Significant changes in the telephony sector are imminent, with digital technologies set to replace older systems, bringing a plethora of benefits.
Telecoms giant BT Wholesale has announced that customers will no longer be able to purchase Integrated Services Digital Network (ISDN) and Public Switched Telephone Network (PSTN) circuits from 2020.
The change paves the way for the modern alternative of Voice of Internet Protocol (VoIP). In this blog post, we outline the old technologies that are soon to be replaced, and provide a simple overview of VoIP and what it has to offer.
What are the old technologies?
PSTN is a very old technology that operates on similar principles to the late nineteenth century’s first public phone networks. This technology is still vastly used today, with most people having it at home, where analogue voice (and data via MODEM) flows over circuit-switched copper phone lines to the local telephone exchange.
ISDN on the other hand, enables both voice and data services to be delivered simultaneously over digital lines. When it was first rolled out in the late 1980s, ISDN was ideal for businesses, as it had the capacity to support early video-conferencing systems, whilst also functioning as an analogue phone line.
What is VoIP and how does it work?
VoIP - colloquially known as Internet telephony - is not a wholly new technology.
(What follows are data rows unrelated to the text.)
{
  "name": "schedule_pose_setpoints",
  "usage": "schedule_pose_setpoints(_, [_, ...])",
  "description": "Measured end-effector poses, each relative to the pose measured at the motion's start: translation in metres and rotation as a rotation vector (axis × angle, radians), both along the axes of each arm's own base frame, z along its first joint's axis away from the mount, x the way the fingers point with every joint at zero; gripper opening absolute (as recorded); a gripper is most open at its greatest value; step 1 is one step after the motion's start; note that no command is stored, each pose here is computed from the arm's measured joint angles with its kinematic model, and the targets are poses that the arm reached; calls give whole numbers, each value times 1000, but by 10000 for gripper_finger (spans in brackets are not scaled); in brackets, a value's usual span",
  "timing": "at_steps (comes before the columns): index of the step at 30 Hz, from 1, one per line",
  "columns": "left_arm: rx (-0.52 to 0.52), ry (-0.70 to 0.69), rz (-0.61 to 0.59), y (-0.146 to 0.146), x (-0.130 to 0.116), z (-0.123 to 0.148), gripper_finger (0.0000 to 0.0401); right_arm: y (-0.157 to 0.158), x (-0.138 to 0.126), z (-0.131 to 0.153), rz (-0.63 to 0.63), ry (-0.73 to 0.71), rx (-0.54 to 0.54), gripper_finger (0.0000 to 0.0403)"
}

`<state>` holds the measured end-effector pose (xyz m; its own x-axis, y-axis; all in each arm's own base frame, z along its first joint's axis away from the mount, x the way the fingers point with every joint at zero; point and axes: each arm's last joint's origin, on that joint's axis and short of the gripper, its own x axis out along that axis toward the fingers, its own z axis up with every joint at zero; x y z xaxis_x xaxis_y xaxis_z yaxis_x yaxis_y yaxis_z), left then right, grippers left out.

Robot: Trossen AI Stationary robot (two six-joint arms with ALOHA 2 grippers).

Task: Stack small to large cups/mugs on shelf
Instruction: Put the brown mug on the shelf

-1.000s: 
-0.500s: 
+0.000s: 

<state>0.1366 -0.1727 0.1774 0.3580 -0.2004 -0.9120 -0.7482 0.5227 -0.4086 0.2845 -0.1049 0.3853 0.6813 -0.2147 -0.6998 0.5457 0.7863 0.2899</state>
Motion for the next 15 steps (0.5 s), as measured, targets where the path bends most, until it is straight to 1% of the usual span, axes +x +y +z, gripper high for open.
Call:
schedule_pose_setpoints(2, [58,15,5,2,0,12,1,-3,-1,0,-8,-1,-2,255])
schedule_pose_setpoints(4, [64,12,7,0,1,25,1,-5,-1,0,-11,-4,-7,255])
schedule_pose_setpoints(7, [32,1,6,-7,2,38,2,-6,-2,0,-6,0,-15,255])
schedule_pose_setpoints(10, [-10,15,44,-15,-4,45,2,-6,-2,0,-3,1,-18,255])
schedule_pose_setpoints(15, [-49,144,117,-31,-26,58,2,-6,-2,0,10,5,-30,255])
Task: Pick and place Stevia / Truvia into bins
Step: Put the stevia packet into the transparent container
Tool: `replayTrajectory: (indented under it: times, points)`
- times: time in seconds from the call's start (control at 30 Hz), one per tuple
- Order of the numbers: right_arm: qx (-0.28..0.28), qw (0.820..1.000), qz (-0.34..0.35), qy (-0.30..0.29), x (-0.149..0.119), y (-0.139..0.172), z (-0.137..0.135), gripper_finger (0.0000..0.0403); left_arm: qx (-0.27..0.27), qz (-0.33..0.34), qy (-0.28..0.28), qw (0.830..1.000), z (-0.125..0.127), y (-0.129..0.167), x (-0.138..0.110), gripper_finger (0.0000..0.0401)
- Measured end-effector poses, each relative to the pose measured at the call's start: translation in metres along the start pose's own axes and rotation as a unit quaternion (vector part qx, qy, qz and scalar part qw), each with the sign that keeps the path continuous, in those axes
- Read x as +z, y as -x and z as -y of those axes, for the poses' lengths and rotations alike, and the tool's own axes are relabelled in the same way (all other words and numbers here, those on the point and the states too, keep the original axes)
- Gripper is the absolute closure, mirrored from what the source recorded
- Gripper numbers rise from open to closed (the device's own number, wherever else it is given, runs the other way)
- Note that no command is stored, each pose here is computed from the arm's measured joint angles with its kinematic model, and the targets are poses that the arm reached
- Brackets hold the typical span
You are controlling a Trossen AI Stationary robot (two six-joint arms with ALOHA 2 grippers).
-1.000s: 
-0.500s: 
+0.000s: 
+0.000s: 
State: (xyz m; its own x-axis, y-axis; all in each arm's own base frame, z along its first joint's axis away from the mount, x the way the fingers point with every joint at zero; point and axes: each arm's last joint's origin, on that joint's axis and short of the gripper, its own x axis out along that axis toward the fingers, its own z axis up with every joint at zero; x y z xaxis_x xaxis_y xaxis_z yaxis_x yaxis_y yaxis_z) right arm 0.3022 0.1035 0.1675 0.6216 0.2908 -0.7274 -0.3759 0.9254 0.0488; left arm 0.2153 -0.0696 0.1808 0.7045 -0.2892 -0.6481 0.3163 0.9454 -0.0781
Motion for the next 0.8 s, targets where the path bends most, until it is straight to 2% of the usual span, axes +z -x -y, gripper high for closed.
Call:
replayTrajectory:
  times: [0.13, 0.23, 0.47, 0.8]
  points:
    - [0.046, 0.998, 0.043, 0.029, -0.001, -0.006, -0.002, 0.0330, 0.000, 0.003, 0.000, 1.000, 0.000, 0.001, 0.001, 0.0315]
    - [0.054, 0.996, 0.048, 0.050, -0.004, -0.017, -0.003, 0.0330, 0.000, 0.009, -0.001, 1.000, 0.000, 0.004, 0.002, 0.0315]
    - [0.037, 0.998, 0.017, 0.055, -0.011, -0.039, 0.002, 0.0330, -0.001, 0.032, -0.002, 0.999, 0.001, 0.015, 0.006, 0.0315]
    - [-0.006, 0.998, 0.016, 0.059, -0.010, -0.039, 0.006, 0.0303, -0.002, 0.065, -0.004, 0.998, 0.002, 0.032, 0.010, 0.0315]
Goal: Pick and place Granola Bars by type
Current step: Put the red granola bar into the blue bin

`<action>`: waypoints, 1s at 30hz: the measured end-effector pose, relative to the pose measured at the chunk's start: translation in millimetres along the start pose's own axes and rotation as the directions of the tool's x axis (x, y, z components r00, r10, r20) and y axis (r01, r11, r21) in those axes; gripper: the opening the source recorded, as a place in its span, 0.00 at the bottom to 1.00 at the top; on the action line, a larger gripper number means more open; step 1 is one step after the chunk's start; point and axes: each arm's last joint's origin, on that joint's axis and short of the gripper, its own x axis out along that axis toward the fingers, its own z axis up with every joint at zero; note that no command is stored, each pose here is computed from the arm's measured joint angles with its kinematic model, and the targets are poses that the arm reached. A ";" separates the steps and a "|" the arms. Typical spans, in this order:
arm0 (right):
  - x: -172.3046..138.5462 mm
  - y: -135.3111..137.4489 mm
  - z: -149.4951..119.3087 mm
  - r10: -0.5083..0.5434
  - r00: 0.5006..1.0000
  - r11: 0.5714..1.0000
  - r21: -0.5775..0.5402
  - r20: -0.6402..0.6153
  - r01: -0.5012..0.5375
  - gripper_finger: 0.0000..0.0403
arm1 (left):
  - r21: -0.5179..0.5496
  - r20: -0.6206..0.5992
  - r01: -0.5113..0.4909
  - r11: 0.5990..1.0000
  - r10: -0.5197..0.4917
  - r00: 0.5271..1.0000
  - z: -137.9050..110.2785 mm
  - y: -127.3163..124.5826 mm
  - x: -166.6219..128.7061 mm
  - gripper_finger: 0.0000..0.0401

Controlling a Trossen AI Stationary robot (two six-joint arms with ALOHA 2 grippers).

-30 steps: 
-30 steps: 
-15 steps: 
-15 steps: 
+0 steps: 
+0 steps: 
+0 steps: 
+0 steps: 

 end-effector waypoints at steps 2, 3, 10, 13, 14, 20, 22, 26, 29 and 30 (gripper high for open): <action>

It has been a proven platform for voice for some time. Put into lay terms, VoIP lets you make and receive calls – as with an ordinary office phone – but it uses the Internet, instead of the PSTN.
VoIP converts analogue voice signals to compressed digital signals that translate to Internet Protocol (IP) packets. These IP packets are then transmitted over the Internet and converted back to a regular analogue telephone signal, if the end user has a regular telephone.
What about its features?
VoIP offers a vast range of features, including:
- Unlimited extensions
- Voicemail (to phone and email)
- Call recording
- Digital Receptionist
- Interactive voice response (digital receptionist function)
- On hold music
- Multi-site capabilities
What about the installation process?
Installing VoIP is very straightforward. If your business always has a high-speed Internet connection with adequate upload speeds of at least 2 Mbps, and an IP-based phone system, all that is needed is an adaptor to connect your Internet router to your main phone system.
If your current system is an entirely old circuit switched technology, it may be more beneficial to upgrade fully to a modern IP system.
What should businesses do?
While 2025 may seem a long way off, 2020 is just around the corner. Seeking advice from a telecoms specialist can help businesses to work out exactly what they do or don’t need to do, as the switch approaches. It is best to do this sooner rather than later. Ultimately, the changes are inevitable, so it makes sense to start reaping the benefits of contemporary telecoms now.